++++ GIVEN MATERIAL

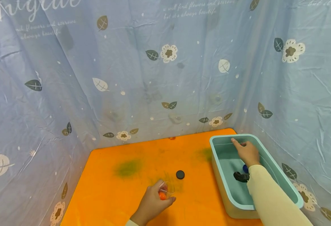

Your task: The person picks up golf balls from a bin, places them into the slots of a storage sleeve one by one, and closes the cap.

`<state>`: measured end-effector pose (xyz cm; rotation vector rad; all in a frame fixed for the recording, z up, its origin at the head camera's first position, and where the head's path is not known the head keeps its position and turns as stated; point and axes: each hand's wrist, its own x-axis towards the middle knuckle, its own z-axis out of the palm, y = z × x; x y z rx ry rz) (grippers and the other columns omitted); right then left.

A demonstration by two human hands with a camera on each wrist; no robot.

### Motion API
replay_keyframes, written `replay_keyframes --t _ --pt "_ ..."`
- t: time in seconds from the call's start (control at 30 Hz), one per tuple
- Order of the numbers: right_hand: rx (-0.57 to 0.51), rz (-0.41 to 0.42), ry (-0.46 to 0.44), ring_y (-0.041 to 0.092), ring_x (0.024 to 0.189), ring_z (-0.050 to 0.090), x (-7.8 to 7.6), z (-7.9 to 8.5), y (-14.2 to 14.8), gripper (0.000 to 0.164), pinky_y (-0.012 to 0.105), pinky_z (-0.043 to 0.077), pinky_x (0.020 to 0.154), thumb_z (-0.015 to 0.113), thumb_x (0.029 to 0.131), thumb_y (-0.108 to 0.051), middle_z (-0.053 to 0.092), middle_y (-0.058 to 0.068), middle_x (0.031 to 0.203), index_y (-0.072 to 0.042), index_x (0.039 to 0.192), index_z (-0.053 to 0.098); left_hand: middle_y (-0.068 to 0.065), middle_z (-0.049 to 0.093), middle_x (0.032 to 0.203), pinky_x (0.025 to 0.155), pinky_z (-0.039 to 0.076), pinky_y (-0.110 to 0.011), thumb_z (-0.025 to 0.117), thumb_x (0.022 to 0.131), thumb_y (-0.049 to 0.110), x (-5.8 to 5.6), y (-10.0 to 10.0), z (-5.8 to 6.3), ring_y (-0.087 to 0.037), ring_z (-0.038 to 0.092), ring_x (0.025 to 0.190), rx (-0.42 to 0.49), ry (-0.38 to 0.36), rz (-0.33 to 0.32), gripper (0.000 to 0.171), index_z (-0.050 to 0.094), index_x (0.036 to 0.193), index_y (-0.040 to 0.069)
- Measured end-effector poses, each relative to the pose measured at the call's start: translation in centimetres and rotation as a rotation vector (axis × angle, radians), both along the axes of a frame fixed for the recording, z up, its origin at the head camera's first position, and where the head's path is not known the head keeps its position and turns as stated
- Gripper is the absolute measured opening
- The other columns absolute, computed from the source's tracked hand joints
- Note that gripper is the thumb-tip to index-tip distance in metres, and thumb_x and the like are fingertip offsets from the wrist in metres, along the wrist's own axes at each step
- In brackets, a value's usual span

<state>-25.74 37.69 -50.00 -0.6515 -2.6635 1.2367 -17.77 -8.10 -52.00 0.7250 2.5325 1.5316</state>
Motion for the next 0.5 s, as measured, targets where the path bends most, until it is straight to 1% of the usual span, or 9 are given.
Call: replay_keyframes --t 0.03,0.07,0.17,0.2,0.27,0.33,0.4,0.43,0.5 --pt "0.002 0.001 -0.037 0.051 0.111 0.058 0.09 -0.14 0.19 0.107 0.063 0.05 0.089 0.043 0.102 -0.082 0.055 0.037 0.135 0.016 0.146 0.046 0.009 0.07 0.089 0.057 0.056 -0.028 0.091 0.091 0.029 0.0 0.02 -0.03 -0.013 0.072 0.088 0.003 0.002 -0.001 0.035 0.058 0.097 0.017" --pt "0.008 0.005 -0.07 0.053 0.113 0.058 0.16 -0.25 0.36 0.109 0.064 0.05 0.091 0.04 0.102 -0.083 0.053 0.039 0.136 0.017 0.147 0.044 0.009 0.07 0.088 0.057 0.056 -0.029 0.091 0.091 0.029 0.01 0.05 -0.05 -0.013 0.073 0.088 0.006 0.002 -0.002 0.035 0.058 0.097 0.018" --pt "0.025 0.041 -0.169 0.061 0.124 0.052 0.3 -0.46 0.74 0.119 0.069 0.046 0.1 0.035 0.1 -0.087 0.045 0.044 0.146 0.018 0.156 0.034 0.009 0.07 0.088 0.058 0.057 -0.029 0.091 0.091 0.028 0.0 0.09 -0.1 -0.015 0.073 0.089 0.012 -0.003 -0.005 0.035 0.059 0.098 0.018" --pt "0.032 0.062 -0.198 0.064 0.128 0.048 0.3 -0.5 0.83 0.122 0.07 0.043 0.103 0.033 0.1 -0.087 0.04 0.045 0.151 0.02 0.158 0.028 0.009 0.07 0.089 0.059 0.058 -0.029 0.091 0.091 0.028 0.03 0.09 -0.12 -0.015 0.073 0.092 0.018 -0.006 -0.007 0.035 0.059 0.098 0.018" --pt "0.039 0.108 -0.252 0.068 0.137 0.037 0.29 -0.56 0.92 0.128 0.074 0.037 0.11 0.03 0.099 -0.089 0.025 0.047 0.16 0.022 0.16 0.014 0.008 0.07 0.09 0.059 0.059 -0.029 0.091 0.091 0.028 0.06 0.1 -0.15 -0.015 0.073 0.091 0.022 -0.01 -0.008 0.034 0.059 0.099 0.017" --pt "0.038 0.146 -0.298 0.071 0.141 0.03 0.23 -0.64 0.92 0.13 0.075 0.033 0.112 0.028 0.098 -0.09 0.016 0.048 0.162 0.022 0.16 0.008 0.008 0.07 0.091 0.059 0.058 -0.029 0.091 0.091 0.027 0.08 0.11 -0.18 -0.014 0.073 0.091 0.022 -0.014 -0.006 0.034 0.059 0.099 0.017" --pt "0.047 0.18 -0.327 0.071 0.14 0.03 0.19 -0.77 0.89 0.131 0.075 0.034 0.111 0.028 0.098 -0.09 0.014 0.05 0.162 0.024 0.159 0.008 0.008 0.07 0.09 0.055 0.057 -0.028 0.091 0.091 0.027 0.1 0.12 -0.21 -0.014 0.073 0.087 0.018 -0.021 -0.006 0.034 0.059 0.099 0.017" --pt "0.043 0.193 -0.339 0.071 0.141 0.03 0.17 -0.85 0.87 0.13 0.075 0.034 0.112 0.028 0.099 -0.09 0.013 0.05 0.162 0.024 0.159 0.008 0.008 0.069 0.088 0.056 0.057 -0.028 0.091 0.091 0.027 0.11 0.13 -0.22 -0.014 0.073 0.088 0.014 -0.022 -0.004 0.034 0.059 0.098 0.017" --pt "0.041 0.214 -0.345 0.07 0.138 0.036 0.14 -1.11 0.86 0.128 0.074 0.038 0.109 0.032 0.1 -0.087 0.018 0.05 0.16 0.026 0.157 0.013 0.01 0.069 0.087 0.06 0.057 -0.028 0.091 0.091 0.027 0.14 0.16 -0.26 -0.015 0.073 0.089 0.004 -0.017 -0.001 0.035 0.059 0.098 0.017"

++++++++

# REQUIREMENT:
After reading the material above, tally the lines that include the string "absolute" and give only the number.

# WRITTEN SOLUTION:
2